Migrate to Survive: Water Shortages Clear Out Villages in Nepal
15:20 JST, June 24, 2023
PURANA GAUN, Nepal (Thomson Reuters Foundation) — Dozens of families used to live in this once-vibrant village in eastern Nepal, but Sarita Rai can now count the number of households that remain on one hand.
The exodus has been driven by a lack of water, as rainfall falters and springs and streams dry up, the 52-year-old said — and most of those with the means to leave have already gone.
“There were about 63 households when I came here after getting married (about 27 years ago), but now there are only five households remaining,” she said from Purana Gaun, in Nepal’s hilly Khotang district.
Around the world, climate change and nature losses are fueling harsher and more frequent droughts and shifts in rainfall patterns, with ever-scarcer water expected to become an increasingly major driver of migration.
Until recently, Rai had to wake up at 3 a.m. daily to fetch water for her family, with the volume from a nearby spring-fed tap having fallen so precipitously it often took her an hour to collect just seven liters.
Then last month, the pipe connecting the tap to the spring was destroyed by a wildfire, disrupting the supply. Now Rai has to walk two hours each way to get water from a river downhill.
Facing such burdens, Rai hopes she will soon be able to join the exodus.
“Those who had enough money to build houses have migrated to get access to water — but we don’t have enough money,” she said.
Her two sons have already migrated to Malaysia to find work, she said, emphasizing that she hoped to move elsewhere in Nepal once her children had saved enough to help her do so.

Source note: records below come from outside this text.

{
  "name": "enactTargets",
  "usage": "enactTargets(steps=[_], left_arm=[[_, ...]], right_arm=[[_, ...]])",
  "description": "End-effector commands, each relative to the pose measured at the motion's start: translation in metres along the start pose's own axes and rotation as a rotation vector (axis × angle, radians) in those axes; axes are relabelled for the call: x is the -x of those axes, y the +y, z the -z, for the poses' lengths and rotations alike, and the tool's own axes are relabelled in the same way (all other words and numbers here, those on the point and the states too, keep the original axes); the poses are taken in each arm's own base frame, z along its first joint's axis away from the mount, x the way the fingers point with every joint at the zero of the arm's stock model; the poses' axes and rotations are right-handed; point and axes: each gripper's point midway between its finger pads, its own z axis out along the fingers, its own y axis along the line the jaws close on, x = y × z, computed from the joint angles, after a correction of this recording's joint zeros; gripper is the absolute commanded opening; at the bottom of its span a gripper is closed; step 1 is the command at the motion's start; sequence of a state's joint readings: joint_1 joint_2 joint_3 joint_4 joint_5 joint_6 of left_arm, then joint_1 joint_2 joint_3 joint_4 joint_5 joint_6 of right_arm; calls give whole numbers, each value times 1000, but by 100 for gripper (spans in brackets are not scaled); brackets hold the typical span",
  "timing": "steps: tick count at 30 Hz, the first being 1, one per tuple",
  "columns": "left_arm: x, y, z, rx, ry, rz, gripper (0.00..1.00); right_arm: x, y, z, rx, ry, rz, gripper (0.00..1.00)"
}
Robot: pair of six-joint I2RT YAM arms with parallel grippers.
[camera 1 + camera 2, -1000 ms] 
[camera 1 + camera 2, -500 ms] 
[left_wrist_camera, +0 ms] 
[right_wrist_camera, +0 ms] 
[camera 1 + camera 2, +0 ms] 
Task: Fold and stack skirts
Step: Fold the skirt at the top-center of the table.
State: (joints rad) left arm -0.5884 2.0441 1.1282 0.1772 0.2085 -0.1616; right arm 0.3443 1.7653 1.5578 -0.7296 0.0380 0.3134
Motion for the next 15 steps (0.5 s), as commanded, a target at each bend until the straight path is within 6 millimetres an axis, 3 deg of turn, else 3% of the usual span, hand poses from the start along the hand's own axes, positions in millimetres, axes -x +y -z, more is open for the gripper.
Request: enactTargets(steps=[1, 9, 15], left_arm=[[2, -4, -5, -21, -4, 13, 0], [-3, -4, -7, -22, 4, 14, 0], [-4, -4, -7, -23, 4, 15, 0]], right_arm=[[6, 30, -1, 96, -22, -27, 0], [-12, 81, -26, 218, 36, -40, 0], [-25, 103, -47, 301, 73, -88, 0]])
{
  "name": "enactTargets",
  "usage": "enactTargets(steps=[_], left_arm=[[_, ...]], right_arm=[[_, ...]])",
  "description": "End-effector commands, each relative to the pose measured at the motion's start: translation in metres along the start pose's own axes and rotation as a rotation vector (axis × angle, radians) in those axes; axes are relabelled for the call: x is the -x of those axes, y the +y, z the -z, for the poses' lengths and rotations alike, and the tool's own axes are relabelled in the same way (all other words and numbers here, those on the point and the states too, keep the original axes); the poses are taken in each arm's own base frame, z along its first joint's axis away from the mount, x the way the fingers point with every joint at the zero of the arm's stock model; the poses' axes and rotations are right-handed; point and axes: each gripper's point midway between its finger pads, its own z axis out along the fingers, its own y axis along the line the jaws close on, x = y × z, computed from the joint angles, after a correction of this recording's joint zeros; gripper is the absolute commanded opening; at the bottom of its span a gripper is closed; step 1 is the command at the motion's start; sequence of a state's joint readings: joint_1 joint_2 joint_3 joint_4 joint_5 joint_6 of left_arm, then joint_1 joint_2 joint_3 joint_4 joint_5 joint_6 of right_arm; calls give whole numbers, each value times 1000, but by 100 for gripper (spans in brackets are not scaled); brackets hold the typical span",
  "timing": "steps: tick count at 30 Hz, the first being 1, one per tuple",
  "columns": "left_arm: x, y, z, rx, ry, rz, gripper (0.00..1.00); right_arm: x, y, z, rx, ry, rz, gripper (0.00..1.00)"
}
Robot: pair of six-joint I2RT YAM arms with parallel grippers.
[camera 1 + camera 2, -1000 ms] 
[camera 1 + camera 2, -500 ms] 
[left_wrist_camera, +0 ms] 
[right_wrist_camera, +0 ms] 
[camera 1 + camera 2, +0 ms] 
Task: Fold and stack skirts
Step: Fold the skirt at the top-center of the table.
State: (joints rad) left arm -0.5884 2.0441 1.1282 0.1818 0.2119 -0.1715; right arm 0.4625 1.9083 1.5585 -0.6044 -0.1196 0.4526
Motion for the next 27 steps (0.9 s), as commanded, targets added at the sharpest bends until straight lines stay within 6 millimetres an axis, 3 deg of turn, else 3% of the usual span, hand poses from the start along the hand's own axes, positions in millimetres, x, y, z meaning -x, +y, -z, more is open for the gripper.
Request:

Nepal is the fourth most climate-vulnerable country in the world, according to World Bank rankings, and increasingly extreme weather fueled by climate change is bringing worsening water extremes, from droughts to floods that wash away homes and even entire villages.
Water shortages are a problem nationwide, but they are most acute in hilly areas, including those near the Hindu-Kush and Himalayan mountains, where drying springs and erratic rain and snowfall are fueling a water crisis, said Roshan Babu Ojha, a soil scientist at the National Soil Science Research Center.
For some villages, water is not just running short but running out, forcing migration, according to local people, officials and migration specialists.
That threatens the fabric and future of many communities, said Amina Maharjan of the International Centre for Integrated Mountain Development (ICIMOD).
“Once people have moved out of a place where they have stayed for generations, they rarely move back even if the problem of the water crisis is solved,” said Maharjan, senior specialist in livelihood and migration with the research center.
Khotang has the second highest migration rate among Nepal’s 77 districts, according to Rabi Kiran Acharya, information officer at the Halesi Tuwachung municipality in the region.
The district’s population nearly halved, to 100,000 people, between 2011 and 2021, he said.
“The major driver is the water crisis,” Acharya explained.
The municipality has built ponds to try to capture more water and recharge underground sources in each of its 11 wards. It has also distributed materials including pipes for rainwater harvesting projects, the official said.
But such harvesting initiatives — which collect rainfall that falls on roofs and filter it in a tank before dispensing clean water — do not work during prolonged dry spells.
Over the last eight months, for instance, Rai’s village has seen “almost no rainfall,” she said.
With Khotang district surrounded by two rivers, Acharya said the best solution to tackle water shortages would be to invest in water-lifting technology — which works by using diesel or solar-powered pumps to bring river water uphill.
Yet the municipality does not have the necessary funds, with one such project costing about 10 million Nepalese rupees ($75,800), he said.
Even if the local administration had the money, Acharya questioned whether the tech would be worthwhile.
“I doubt if it is reasonable to invest so many funds for few people remaining in the villages,” he said.
Maharjan of ICIMOD said local governments should take more proactive measures to tackle water shortages, such as harvesting more rain, reviving springs to boost water availability, and planting drought-resistant crops like okra and millet.
Authorities should also better anticipate migration hotspots and implement plans to help people move, rather than “putting the burden of relocation on vulnerable populations,” she added.
“So far there is little awareness about such slow onset displacement and people are left on their own to relocate.”
Mina Regmi, 55, left Purana Gaun about five years ago as water shortages became increasingly acute.
She said that her husband had initially been hesitant to leave as most of their relatives were still in the village.
“However, we had to migrate after it was difficult to manage drinking water and everyone in the village started migrating,” said Regmi, who now lives in the Regmitar area of Khotang.
Regmi now farms rice for a living and said she has adequate access to water for the thirsty crop. However, her life is increasingly lonely, as her husband died two years ago and her four children are working or studying in the capital, Kathmandu.
“Although I am making a good income from agriculture, I am alone here,” she said.